那晚少公子坐在宋府和长公主府共用的墙头上,借着天上一轮残月的光晕所发出的亮,听了半夜的音律。这前所未闻的悠扬,是少公子此生再没听过的至情至圣。
翌日一早,少公子对昨夜和音的事情闭口不提。关于长公主的事情,少公子不想插手,也插不得手。她的喜欢和不喜欢都只能顺其自然,谁都强求不得。
二人一同在正厅用早膳时,少公子与她说了关于天婴和琉璃盏的事情。长公主并没有过多追问,少公子用天婴为谁解蛊。她见少公子的语气有些着急,用完早膳之后,就与少公子一同入了王宫。

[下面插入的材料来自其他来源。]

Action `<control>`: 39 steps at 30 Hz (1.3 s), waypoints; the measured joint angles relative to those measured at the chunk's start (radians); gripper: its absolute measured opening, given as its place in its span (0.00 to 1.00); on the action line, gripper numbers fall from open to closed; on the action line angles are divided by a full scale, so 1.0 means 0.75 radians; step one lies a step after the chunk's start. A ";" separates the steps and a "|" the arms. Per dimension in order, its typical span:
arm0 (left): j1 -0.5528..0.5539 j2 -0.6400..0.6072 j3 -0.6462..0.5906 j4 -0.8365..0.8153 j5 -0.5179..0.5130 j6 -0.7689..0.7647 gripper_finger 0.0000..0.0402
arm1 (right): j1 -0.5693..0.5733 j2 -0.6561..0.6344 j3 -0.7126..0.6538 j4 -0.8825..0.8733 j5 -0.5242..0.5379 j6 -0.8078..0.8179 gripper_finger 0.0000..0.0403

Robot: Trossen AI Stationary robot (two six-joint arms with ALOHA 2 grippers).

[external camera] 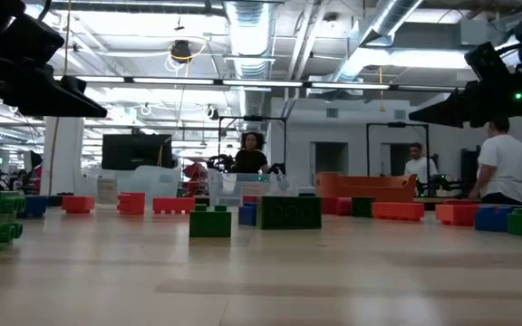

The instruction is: Sort blocks

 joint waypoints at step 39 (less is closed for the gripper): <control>0.003 0.000 -0.001 0.436 -0.084 0.314 0.20 | 0.001 0.000 -0.007 0.059 0.000 0.240 0.54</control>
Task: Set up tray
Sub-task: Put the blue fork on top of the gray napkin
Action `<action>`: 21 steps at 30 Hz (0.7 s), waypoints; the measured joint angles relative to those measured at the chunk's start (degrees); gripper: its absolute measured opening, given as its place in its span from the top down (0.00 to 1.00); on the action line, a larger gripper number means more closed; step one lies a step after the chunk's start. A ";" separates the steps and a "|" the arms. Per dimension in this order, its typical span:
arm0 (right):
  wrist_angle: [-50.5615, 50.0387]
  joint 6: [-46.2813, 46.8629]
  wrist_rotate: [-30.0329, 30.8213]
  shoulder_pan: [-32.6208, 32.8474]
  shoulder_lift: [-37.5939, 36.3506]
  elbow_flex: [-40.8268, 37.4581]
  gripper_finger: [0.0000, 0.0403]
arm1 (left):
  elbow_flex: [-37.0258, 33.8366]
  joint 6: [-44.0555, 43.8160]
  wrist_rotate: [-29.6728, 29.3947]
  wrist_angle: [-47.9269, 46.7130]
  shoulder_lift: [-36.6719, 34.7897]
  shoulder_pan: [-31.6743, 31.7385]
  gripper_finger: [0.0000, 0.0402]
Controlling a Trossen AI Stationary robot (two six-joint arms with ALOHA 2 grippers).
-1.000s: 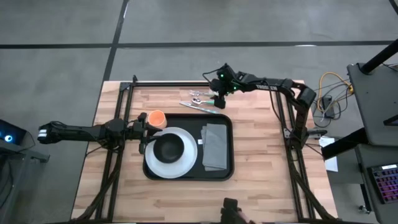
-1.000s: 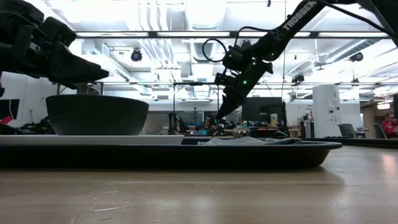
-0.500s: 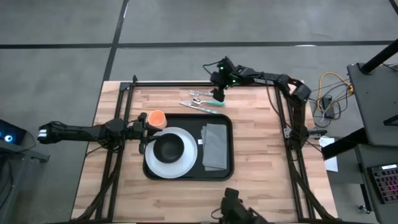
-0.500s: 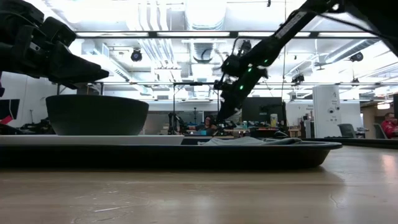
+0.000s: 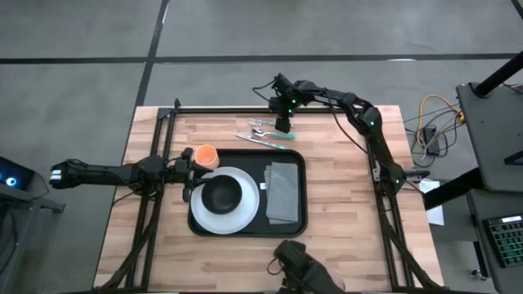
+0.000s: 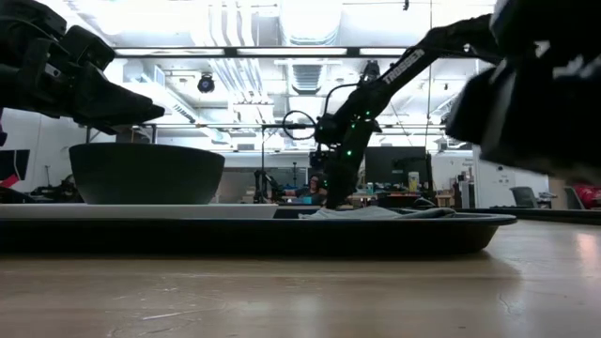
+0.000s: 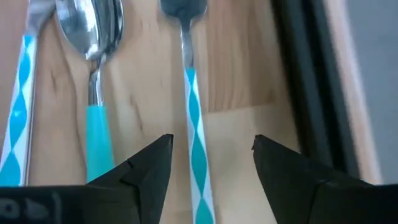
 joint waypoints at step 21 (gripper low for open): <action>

这次不同的是,长公主带着少公子并没有去任何宫殿寻得周王,而是直接换乘了步撵,去了青颜王后养病的院子,柒园。
柒园为宫中之宫,入柒园的门前有卫兵把守,少公子听长公主说,只有她和玉颜公子在进入柒园的时候可来去自如,其他任何人去柒园寻周王或者青颜王后,都要经过把门的卫兵禀报,随意乱入者皆惩处极刑。
这是属于周王最亲近的人的特权,可少公子却没有。
少公子与长公主同乘步撵,因此看守柒园门口的兵卫也做过多盘问,直接放行他们一同进入了柒园。这是少公子第一次进入柒园,此时节,正是杏花开败的时节,柒园的景阳山,纷纷而落的杏花瓣,仿佛是下起了雨一样,落的四处都是,粉白绵延,便是连四周的空气都似是带着绯红的芬芳。
长公主带着少公子去了景阳山的都亭,此刻的周王才下了群臣朝会,正与青颜王后一同在都亭赏花。
这都亭刚好建在杏花深隐处,与其说是亭倒不如说是小谢,九曲连廊引向第一层的落花台,四柱支起二层的楼阁,可供片刻小憩,也能推窗看方圆几里的杏花翩然。
四面环树的落花台上,周王与青颜王后正有说有笑地谈着话,长公主差人先行进去禀报,在连廊上等待的时候,少公子的鼻尖闻道了熟悉的银针茶香,相配着的还有周地最有名的吃食,酥酪膏。
想当初少公子刚来周地之时,曾在宋锦书的家中吃过一次这酥酪膏,因这味糕点中含有蜂蜜和牛乳,因此食用起来特别香甜。
王宫之内的御用庖厨自然比宋锦书家的厨子做的要好吃许多,否则少公子不会在这么远的地方就能闻到酥酪膏传来的甜香味儿。
长公主派去禀报的寺人快步行回,引着少公子和长公主往落花台那边去了。
这是少公子第二次见到青颜王后,她穿着一身绛紫色的华服,跪坐在周王身边,却看不出有任何病态的模样。
少公猜想兴许是住在这柒园里,山水养人,将她的病养好了也说不定。
他与长公主一同跪拜的时候,周王见状连忙拉住长公主道“在柒园里面,我们就是平常人家的姐弟,长姐莫要再拜礼与我。”
少公子听到周王不再称自己为孤,倒觉得他颇有一番真心实意。